(EXERCISE DESCRIPTION):
If a line in the data contains "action", copy it out.

(Collection entries)
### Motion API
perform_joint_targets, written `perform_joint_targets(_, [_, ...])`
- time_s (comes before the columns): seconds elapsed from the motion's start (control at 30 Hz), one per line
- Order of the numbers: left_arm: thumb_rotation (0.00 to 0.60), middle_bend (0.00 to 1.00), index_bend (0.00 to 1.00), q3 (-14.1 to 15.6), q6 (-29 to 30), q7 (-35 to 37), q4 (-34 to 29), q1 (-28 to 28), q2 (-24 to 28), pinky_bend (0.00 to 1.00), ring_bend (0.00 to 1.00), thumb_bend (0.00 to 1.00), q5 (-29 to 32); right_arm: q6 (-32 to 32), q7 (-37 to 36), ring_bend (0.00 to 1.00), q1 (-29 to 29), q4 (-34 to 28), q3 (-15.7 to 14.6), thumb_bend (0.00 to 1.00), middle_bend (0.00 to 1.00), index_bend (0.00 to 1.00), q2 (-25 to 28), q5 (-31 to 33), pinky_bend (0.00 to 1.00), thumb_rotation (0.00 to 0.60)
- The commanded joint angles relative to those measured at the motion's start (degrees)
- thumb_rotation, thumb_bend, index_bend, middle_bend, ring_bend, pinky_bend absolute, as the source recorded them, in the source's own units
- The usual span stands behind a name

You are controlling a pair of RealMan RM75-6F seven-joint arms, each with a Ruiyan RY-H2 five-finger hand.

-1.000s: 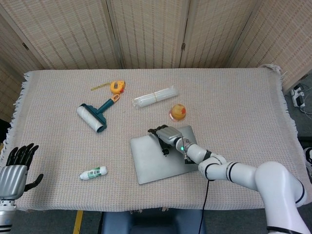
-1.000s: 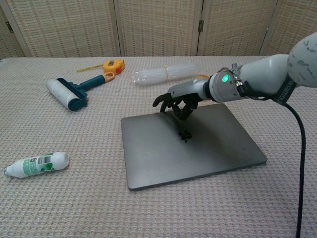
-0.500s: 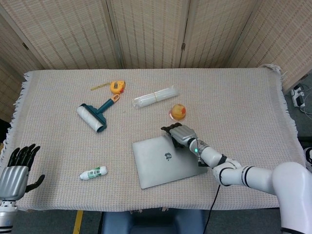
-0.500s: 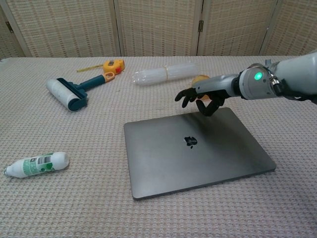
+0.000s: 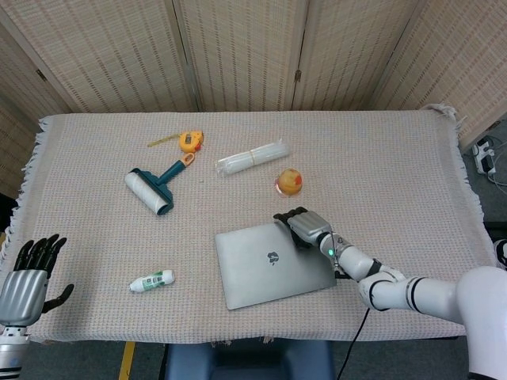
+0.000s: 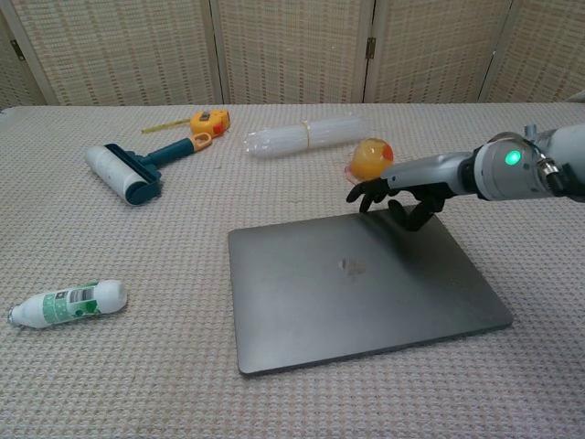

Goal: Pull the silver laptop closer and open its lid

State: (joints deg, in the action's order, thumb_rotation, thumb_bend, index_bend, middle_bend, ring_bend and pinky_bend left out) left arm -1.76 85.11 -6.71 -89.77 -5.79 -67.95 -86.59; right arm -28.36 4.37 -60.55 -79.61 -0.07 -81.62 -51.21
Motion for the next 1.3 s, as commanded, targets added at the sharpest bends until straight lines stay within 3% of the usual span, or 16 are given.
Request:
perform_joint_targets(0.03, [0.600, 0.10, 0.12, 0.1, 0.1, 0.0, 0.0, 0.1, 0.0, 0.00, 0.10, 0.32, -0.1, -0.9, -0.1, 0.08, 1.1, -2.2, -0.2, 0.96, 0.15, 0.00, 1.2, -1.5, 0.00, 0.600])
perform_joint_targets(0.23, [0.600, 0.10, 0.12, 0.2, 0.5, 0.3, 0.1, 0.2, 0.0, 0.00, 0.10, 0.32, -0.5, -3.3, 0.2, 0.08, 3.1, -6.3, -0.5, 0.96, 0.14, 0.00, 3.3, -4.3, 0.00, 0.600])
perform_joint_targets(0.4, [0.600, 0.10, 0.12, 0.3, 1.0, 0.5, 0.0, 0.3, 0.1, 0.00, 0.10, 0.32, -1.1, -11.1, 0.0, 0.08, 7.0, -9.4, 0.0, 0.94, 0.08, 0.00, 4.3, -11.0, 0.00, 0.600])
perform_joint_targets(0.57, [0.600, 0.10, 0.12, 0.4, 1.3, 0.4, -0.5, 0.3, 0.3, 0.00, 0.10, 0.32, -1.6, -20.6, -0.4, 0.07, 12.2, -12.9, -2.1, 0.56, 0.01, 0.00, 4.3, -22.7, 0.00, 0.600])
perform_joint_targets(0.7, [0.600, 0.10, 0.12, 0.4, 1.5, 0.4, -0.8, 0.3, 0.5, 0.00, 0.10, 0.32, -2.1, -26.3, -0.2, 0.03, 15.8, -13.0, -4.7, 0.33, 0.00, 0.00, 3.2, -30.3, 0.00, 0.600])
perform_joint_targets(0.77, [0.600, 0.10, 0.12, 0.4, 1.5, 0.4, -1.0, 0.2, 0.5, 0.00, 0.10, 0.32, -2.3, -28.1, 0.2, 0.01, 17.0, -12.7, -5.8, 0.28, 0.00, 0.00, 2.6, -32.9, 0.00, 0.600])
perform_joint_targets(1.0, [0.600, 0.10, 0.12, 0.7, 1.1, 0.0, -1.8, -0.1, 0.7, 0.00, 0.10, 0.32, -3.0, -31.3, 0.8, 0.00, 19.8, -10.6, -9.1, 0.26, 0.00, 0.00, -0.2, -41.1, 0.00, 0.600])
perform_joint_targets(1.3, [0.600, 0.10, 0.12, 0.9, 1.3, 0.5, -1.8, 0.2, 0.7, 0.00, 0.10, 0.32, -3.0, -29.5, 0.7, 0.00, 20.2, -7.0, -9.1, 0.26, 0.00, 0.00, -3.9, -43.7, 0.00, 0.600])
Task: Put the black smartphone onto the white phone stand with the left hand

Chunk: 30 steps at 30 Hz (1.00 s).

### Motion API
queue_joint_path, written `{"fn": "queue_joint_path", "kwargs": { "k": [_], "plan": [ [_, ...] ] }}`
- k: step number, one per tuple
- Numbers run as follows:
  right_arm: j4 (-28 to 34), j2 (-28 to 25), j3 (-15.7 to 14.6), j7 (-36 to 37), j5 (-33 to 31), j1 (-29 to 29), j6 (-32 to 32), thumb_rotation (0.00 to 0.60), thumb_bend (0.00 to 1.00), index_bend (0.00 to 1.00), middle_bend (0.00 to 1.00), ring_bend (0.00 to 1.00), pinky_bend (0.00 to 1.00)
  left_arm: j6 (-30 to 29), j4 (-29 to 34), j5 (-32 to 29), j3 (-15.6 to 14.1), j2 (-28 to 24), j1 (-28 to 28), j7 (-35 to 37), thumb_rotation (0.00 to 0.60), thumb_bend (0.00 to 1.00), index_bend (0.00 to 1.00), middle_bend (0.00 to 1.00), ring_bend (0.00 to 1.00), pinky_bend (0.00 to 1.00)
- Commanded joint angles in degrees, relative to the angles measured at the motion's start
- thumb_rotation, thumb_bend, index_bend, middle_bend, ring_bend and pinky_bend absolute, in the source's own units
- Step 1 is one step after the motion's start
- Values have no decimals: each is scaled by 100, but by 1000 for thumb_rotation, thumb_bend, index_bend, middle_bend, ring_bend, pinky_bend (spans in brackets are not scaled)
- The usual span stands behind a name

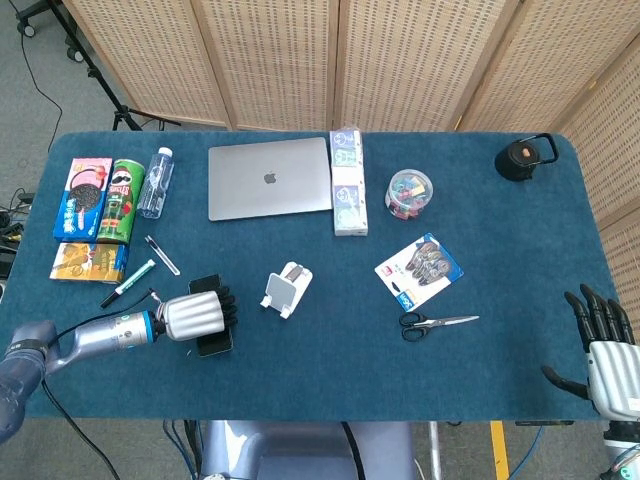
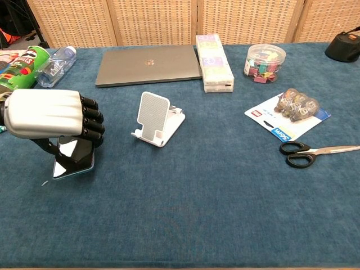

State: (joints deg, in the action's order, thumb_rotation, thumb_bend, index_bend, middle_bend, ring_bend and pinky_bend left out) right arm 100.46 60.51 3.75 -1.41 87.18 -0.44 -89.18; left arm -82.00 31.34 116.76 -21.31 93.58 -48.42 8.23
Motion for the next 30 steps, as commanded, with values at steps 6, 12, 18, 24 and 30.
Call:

(RESULT OF THIS EXERCISE):
State: (joints deg, in the action's order, thumb_rotation, thumb_bend, index_bend, middle_bend, ring_bend and pinky_bend left out) left arm -1.76 85.11 -6.71 -89.77 -5.79 -67.95 -86.59; right arm -28.36 4.37 -60.55 -79.61 -0.07 -81.62 -51.21
State: (joints deg, in the action's order, thumb_rotation, thumb_bend, index_bend, middle_bend, ring_bend and pinky_bend left out) right arm 100.46 60.51 3.75 -1.41 87.18 -0.44 -89.18; left arm -82.00 31.34 116.76 -21.31 93.58 -48.42 8.23

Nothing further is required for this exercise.